If you want to install the agent on systems without a static IP address or behind a NAT device, you need to configure the agent using a CIDR address or the ip address of any.
To add an agent that can receive any IP address in the 192.168.2.0/24 network, just provide the IP address of the agent as 192.168.2.0/24. Example (taken from manage_agents):
Please provide the following: * A name for the new agent: test * The IP Address of the new agent: 192.168.2.0/24
The same applies to systems behind a NAT device. The OSSEC server will see all agents behind the NAT as if they have the same IP address.

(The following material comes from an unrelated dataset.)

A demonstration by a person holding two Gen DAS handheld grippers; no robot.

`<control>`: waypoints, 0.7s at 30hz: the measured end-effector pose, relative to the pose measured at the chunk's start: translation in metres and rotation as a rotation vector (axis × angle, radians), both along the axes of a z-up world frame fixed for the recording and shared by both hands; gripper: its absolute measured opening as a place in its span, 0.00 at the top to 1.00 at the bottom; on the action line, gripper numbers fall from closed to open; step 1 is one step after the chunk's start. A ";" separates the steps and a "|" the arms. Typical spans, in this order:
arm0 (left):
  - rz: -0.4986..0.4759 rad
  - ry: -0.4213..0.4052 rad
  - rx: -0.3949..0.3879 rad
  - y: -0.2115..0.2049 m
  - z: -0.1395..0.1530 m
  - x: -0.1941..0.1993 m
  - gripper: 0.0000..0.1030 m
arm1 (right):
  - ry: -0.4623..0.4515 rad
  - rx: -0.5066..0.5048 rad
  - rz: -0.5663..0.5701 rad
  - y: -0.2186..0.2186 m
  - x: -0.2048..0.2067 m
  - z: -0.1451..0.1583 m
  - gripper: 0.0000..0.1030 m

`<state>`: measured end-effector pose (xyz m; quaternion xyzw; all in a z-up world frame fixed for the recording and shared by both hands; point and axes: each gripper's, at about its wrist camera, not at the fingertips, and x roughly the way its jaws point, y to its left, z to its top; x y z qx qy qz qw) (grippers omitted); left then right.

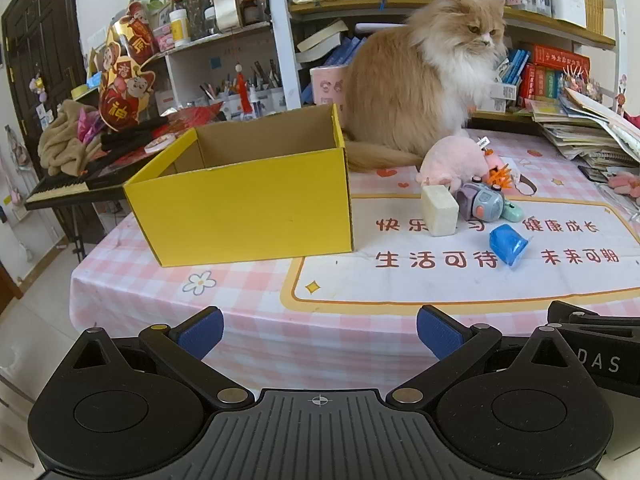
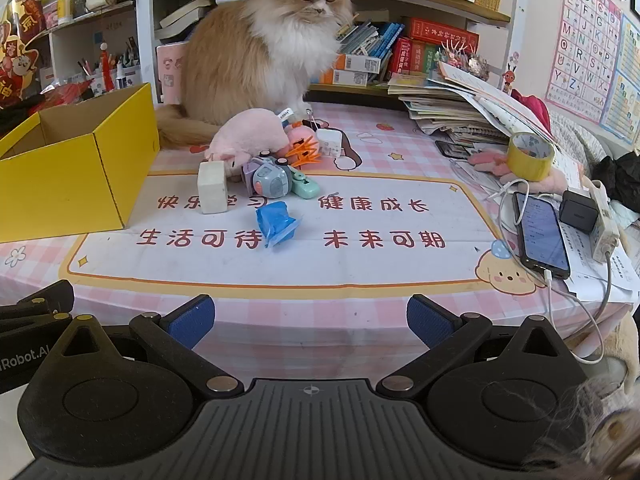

For example, you have systems 192.168.1.2, 192.168.1.3 and 192.168.1.4 behind a nat server that connects to network 10.1.1.0/24 with the ossec server on it.
In this case, you need to config the agents as if their IP was 10.1.1.0/24, because this is the IP that the server is seeing (not their original IP). Using any instead of an IP address or range is also a valid option, allowing the agent to connect from any IP address.
On the manage_agents tool, add each one of those agents on the server using the following format:
Please provide the following: * A name for the new agent: agent-1 * The IP Address of the new agent: 10.1.1.0/24
Please provide the following: * A name for the new agent: agent-2 * The IP Address of the new agent: any
Make sure to use one separate key for each agent.